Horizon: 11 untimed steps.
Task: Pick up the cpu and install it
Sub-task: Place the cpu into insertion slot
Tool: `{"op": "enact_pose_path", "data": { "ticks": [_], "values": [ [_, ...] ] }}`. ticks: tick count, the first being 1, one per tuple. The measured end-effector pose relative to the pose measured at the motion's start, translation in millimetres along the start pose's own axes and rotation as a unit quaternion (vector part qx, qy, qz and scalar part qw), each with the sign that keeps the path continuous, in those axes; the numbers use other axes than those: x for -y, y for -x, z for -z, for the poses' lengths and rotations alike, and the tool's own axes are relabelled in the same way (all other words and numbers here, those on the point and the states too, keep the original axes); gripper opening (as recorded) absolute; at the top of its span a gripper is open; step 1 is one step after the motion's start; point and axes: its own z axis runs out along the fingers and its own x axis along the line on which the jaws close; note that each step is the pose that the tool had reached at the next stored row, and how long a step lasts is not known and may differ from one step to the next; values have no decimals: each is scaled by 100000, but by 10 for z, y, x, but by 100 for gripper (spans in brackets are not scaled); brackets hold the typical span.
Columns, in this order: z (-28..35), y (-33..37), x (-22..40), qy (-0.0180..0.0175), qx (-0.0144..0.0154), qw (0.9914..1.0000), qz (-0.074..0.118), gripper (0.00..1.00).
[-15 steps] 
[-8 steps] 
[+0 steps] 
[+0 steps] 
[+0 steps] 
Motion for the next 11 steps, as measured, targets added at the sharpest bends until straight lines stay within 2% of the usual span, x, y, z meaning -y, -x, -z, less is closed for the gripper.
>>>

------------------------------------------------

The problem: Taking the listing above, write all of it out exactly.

Problem solution:
Horizon: 11 untimed steps.
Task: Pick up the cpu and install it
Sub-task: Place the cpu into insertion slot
Tool: `{"op": "enact_pose_path", "data": { "ticks": [_], "values": [ [_, ...] ] }}`. ticks: tick count, the first being 1, one per tuple. The measured end-effector pose relative to the pose measured at the motion's start, translation in millimetres along the start pose's own axes and rotation as a unit quaternion (vector part qx, qy, qz and scalar part qw), each with the sign that keeps the path continuous, in those axes; the numbers use other axes than those: x for -y, y for -x, z for -z, for the poses' lengths and rotations alike, and the tool's own axes are relabelled in the same way (all other words and numbers here, those on the point and the states too, keep the original axes); gripper opening (as recorded) absolute; at the top of its span a gripper is open; step 1 is one step after the motion's start; point and axes: its own z axis runs out along the fingers and its own x axis along the line on which the jaws close; note that each step is the pose that the tool had reached at the next stored row, and how long a step lasts is not known and may differ from one step to the next; values have no decimals: each is scaled by 100000, but by 10 for z, y, x, but by 100 for gripper (spans in brackets are not scaled); brackets hold the typical span.
Columns, in this order: z (-28..35), y (-33..37), x (-22..40), qy (-0.0180..0.0175), qx (-0.0144..0.0154), qw (0.9914..1.0000), qz (-0.074..0.118), gripper (0.00..1.00).
[-15 steps] 
[-8 steps] 
[+0 steps] 
[+0 steps] 
[+0 steps] 
Motion for the next 11 steps, as measured, targets added at the sharpest bends until straight lines stay within 2% of the usual span, x, y, z meaning -y, -x, -z, less is closed for the gripper.
>>>

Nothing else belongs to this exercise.